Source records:
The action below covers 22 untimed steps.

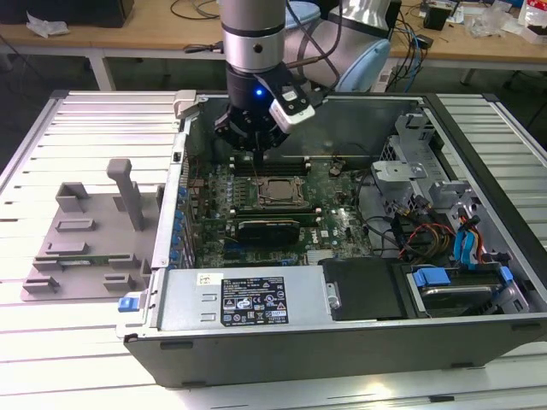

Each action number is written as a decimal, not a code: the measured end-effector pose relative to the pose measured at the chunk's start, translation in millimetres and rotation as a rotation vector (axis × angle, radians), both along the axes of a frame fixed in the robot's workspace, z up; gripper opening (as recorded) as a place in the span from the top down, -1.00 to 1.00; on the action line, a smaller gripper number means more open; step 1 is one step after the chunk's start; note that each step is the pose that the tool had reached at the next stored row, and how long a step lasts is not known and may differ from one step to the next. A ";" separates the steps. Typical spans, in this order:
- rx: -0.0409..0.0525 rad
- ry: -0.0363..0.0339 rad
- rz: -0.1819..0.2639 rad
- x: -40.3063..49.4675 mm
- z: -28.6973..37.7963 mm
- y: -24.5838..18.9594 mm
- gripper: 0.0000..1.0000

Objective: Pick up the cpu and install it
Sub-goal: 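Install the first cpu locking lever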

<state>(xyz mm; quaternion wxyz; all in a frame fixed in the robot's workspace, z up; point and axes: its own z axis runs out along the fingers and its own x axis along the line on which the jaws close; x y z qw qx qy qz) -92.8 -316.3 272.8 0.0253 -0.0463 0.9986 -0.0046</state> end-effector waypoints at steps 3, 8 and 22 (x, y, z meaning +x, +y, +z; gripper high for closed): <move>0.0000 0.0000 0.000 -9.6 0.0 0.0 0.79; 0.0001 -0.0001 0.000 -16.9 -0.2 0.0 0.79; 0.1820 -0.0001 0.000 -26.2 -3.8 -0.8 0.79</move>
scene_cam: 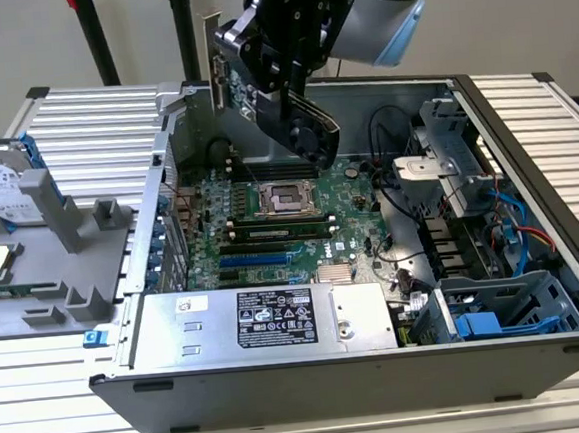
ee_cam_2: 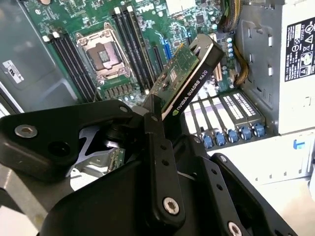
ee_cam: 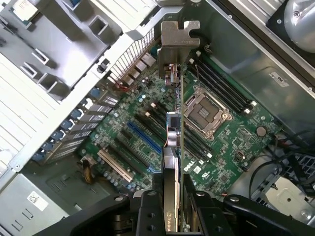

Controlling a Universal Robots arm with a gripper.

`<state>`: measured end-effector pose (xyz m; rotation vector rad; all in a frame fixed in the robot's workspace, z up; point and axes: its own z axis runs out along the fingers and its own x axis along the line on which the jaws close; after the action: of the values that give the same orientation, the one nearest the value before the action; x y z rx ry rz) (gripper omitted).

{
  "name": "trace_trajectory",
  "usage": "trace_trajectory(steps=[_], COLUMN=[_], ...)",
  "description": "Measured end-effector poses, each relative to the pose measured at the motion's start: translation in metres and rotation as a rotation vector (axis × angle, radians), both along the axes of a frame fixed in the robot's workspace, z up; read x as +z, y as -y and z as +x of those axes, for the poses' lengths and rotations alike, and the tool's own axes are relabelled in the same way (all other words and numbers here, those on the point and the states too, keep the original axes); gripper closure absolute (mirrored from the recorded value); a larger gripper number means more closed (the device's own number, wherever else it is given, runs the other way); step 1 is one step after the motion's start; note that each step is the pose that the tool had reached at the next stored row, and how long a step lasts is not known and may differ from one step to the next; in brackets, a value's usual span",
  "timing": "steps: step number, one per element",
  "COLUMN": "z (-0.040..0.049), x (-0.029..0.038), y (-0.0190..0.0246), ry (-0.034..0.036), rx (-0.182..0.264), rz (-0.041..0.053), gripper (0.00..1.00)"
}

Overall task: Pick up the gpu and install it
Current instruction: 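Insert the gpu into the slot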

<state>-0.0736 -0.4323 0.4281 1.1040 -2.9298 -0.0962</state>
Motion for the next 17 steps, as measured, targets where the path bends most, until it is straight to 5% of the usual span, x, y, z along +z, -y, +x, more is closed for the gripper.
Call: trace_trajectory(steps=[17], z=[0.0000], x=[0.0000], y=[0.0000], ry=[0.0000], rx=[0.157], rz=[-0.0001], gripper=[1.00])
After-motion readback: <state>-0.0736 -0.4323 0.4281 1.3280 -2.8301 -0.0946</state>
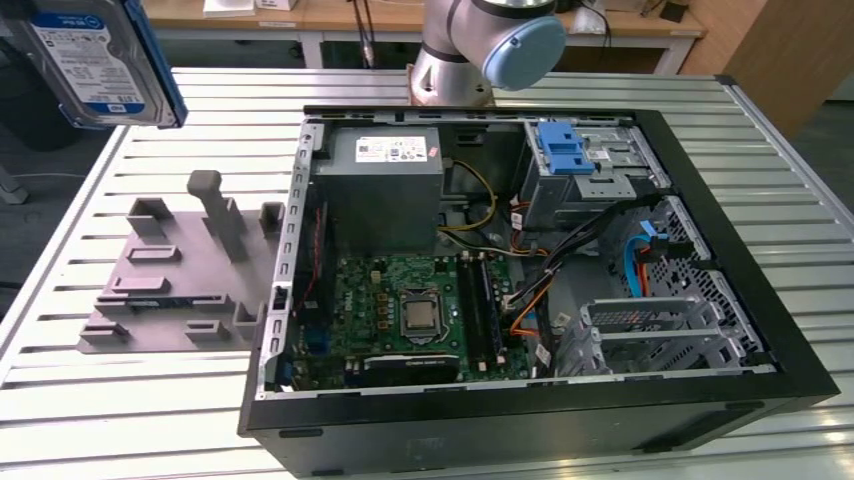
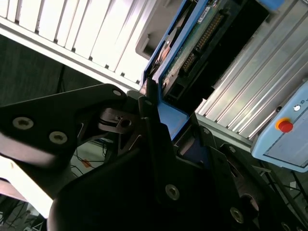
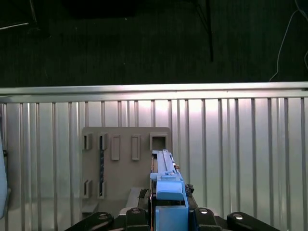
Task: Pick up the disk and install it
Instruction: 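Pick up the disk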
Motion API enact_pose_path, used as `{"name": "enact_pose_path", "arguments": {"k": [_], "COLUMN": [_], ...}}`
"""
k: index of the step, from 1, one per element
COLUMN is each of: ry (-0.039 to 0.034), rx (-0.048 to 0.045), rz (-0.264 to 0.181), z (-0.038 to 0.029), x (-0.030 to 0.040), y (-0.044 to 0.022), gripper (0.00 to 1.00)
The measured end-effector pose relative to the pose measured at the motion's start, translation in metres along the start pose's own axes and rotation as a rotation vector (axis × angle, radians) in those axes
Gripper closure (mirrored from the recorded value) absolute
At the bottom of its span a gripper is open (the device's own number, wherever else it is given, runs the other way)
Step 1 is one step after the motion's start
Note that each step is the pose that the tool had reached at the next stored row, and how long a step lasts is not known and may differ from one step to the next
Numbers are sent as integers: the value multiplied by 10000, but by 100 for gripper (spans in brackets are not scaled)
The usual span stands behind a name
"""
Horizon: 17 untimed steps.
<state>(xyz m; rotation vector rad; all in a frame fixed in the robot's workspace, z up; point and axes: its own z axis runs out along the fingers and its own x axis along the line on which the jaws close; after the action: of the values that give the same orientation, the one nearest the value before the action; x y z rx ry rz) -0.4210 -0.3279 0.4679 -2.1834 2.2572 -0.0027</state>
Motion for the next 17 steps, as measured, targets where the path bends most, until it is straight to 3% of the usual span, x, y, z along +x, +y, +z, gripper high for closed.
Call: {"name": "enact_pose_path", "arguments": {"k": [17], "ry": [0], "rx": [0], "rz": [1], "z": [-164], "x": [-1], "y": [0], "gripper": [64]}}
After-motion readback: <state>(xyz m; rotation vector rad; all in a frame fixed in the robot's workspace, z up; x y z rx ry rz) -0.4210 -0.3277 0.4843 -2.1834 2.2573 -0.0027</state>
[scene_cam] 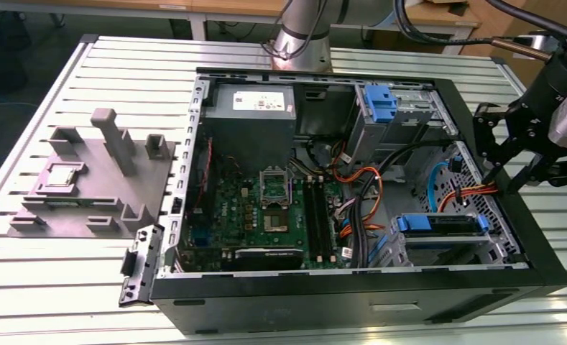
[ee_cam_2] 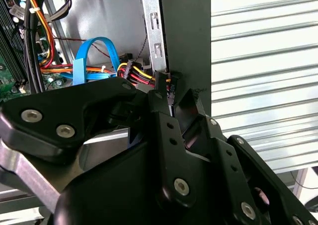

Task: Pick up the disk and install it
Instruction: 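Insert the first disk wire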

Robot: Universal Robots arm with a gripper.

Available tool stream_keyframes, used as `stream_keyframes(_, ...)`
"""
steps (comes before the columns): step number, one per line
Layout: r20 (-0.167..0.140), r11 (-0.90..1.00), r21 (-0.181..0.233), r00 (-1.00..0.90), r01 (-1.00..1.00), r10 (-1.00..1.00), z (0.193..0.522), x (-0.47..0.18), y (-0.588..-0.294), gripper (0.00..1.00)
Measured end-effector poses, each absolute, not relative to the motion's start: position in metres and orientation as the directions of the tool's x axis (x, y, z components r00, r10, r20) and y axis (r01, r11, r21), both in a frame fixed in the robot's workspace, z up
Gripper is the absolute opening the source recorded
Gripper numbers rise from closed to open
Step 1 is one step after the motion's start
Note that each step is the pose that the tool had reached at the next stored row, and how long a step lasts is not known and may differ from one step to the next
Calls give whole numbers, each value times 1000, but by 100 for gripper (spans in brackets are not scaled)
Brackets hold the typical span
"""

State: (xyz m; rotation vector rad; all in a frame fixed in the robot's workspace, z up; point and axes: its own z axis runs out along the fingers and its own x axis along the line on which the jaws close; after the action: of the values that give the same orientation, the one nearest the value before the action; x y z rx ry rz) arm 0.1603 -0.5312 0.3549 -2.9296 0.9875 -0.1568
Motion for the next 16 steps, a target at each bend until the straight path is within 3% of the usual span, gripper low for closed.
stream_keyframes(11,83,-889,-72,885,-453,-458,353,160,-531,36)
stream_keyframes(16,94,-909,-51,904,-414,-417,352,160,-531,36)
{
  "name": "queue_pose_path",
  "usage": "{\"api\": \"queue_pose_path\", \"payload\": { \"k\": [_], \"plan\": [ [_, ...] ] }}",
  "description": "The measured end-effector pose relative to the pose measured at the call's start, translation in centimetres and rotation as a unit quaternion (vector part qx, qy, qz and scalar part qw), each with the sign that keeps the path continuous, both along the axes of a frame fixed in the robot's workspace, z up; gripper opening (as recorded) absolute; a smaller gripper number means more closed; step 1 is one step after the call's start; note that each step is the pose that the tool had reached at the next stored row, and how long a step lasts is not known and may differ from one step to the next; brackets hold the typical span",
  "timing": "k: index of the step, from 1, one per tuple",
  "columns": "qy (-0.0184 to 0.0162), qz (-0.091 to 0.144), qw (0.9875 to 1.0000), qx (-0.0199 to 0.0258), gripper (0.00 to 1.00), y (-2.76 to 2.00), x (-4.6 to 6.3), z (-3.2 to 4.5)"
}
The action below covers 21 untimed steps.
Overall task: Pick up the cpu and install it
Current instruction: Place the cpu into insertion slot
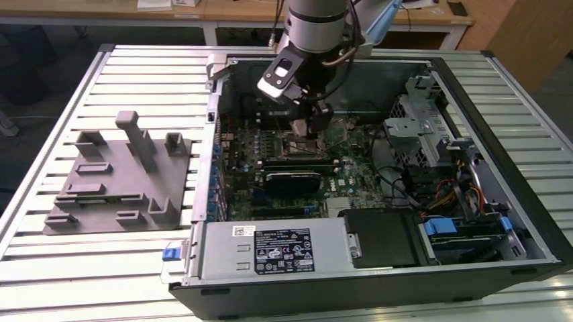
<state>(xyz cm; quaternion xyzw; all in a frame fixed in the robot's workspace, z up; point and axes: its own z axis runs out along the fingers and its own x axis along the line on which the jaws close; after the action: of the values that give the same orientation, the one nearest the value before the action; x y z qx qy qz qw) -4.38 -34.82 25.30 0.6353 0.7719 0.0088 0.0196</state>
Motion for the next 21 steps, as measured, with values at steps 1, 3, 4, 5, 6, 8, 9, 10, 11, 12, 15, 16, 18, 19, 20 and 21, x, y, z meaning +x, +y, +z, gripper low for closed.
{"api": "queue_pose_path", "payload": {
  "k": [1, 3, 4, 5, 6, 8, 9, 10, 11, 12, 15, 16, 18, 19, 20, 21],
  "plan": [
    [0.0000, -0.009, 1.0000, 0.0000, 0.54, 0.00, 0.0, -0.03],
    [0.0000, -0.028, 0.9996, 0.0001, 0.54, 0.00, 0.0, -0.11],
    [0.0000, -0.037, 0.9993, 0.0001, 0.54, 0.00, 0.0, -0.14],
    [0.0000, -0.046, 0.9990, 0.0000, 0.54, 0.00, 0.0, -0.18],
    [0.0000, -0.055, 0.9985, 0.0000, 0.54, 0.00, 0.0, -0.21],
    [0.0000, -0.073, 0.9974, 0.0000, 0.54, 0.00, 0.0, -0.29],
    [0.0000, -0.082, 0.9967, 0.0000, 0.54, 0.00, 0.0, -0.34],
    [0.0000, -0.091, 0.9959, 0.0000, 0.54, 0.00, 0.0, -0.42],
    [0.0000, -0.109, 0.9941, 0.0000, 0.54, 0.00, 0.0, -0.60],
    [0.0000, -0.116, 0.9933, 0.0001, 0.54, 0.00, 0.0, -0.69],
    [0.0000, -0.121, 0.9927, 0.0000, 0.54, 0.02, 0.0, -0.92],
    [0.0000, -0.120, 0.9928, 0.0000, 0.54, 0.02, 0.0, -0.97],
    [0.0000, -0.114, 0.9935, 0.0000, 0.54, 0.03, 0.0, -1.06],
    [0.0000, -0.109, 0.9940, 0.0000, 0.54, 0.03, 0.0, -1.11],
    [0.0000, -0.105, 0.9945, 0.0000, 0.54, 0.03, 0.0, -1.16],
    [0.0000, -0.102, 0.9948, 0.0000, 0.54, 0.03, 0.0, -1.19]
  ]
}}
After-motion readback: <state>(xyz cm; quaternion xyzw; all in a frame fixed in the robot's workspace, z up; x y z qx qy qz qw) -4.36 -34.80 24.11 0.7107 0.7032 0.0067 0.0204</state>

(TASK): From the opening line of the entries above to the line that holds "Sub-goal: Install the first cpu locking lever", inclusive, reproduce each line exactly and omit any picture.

(WORKED SOLUTION):
The action below covers 22 untimed steps.


Each action number is written as a decimal, not a code: the measured end-effector pose relative to the pose measured at the chunk's start, translation in millimetres and rotation as a rotation vector (axis × angle, radians), both along the axes of a frame fixed in the robot's workspace, z up; gripper opening (as recorded) as a place in the span from the top down, -1.00 to 1.00; on the action line, a smaller gripper number means more open; step 1 is one step after the chunk's start; note that each step is the pose that the tool had reached at the next stored row, and how long a step lasts is not known and may differ from one step to the next. A ";" separates the steps. Typical spans, in this order:
- rx: -0.0409..0.0525 rad
- ry: -0.0363..0.0339 rad
- rz: -0.1819..0.2639 rad
- x: -40.3063..49.4675 mm
- z: -28.6973..37.7963 mm
- y: -24.5838..18.9594 mm
- gripper: 0.0000..1.0000

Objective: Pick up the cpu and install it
Sub-goal: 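Install the first cpu locking lever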

The exercise was answered in full.